On 21 January 2024, a journalist in the Gaza Strip reported that people were making flour using animal food. On 21 January 2024, the UN reported there were only 15 bakeries still in operation across the entirety of the Gaza Strip. By 30 January 2024, CNN reported that Palestinians were eating grass to stay alive. On 31 January, the World Health Organization's emergencies director stated, "This is a population that is starving to death."

====February–April 2024====
On 12 February, the Food and Agriculture Organization stated there were "unprecedented levels of acute food insecurity, hunger, and near-famine-like conditions in Gaza." Israel attacked fishermen in Deir el-Balah attempting to catch fish to eat. On 27 February 2024, Carl Skau, the deputy executive director of the WFP, told the United Nations Security Council that more than 500,000 people were at risk of imminent famine in Gaza.

On 17 February 2024, ActionAid stated that "every single person in the territory" was facing extreme levels of hunger, stating that people had even run out of animal feed to eat. By March, bird feed in northern Gaza had run out and people ate livestock feed. On 3 March, the Gaza government media office stated, "the famine is still deepening". In March 2024, experts, such as the United Nations Special Rapporteur on the Right to Food, warned that Gaza might already be experiencing famine; while Jeremy Konyndyk, the president of Refugees International, stated that "large-scale famine mortality" would soon begin.
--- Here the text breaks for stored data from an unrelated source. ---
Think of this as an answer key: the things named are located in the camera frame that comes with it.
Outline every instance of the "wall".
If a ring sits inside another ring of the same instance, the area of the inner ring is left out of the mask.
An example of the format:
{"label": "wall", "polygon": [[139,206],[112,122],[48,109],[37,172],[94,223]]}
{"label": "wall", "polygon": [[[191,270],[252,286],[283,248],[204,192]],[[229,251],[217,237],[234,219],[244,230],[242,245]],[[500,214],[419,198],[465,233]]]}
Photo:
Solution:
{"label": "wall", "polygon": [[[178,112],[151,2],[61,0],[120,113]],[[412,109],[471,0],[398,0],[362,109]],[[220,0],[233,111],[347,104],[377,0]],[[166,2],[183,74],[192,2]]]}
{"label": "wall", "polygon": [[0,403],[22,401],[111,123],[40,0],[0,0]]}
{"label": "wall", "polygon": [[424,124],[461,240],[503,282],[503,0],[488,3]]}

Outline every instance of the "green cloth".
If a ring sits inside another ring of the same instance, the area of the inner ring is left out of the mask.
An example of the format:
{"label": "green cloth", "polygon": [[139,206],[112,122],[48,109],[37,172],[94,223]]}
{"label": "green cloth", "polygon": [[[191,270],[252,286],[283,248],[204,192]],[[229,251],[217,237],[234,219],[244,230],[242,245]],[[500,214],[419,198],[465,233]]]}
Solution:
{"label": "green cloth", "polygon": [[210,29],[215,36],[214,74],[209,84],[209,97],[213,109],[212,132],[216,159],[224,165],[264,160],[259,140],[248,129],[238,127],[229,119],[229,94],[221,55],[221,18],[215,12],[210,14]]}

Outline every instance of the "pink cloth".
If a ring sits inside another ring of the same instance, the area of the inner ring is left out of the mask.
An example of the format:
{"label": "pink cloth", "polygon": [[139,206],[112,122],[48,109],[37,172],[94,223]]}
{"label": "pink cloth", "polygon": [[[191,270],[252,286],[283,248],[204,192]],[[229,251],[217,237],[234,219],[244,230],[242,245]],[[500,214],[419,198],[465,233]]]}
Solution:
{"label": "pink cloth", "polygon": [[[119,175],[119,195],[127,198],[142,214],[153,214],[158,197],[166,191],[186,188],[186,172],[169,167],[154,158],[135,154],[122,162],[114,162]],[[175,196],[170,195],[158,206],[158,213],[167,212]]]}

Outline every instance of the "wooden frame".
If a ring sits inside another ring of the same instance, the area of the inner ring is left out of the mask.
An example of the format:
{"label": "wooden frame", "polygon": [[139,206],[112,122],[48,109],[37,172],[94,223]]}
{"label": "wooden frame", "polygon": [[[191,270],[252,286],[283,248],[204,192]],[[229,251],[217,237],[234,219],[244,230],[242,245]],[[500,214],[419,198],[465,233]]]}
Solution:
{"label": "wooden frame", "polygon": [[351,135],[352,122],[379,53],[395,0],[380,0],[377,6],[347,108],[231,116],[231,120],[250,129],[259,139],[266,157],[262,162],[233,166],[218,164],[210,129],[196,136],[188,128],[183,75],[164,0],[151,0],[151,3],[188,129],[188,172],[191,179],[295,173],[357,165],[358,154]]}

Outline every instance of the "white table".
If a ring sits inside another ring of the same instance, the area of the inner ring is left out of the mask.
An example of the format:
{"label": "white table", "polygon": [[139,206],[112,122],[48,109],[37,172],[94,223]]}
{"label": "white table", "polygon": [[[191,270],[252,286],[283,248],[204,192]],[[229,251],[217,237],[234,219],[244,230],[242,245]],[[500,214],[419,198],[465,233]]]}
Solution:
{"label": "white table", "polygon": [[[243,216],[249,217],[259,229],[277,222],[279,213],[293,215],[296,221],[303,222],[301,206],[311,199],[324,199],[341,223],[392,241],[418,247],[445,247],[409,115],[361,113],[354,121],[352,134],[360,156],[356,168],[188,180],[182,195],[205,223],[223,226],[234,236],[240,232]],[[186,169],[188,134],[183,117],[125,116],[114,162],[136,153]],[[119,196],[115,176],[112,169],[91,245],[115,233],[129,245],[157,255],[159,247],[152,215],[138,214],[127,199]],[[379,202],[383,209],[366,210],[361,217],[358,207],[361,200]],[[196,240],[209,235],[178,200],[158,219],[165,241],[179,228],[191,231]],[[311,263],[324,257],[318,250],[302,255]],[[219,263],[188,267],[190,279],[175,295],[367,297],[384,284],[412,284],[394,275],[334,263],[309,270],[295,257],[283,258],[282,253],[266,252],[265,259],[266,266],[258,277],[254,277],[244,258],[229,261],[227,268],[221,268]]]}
On 7 March, UNOCHA stated that the annual rate of food inflation was 118% in January 2024, while the consumer price index for food rose nearly 105%. March Epidemiological forecasts projected future deaths in Gaza from all causes, including epidemics, as ranging from 48,210 to 193,180 by August 2024.

On 13 March 2024, Israeli spokesperson Daniel Hagari said they were "trying to flood the area" with aid and that they were "learning and improving and doing different changes." In late March, António Guterres stated that it was time to "truly flood Gaza with lifesaving aid" and that the starvation was a "moral outrage" Israeli Ministry of Strategic Affairs Ron Dermer said that reports of an imminent famine were "a complete lie and fabrication" and "a libel against Israel." In April, Yoav Gallant announced that Israel would create a new crossing on its border and that "we plan to flood Gaza with aid". Philippe Lazzarini stated on 30 April that "there is more food available on the market", but "no cash circulating" in northern Gaza, making the food inaccessible. He further acknowledged the increase in supplies entering Gaza in April, but cautioned that it was "still far from enough to reverse the negative trend".

In early April 2024, the Red Cross said that 2.2 million people in Gaza were considered to be experiencing food insecurity at the emergency level.

On 30 April 2024, when rendering its verdict in the Nicaragua v. Germany genocide case, the International Court of Justice said that it remained concerned about the situation in Gaza, "In particular, in view of the prolonged and widespread deprivation of food and other basic necessities to which they have been subjected". In its March 2024 interim ruling, the ICJ stated, "The court observes that Palestinians in Gaza are no longer facing only a risk of famine ... but that famine is setting in."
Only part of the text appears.